● TASK
Across the whole listing, state how many lines include "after". Add nothing to that number.

● INFORMATION PROVIDED
↓

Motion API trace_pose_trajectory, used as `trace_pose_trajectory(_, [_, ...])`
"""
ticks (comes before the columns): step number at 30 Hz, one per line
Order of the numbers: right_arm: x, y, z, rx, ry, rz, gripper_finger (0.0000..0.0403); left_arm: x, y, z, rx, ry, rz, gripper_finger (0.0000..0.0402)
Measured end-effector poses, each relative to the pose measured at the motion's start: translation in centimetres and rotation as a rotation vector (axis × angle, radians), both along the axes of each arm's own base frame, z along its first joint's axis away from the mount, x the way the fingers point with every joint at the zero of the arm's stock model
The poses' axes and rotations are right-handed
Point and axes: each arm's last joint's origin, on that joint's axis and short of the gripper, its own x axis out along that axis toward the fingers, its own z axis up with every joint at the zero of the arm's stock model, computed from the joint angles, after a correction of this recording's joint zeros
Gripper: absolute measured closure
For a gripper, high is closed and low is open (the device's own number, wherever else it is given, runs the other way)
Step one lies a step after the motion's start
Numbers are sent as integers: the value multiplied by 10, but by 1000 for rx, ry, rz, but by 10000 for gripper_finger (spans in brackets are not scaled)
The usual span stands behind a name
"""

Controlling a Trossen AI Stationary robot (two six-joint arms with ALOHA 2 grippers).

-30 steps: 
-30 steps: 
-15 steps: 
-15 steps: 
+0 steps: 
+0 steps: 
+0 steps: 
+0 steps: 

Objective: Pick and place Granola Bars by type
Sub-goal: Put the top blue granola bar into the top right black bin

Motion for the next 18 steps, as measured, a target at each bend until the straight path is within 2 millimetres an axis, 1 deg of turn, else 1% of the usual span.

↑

● OUTPUT FOR THIS EXERCISE
2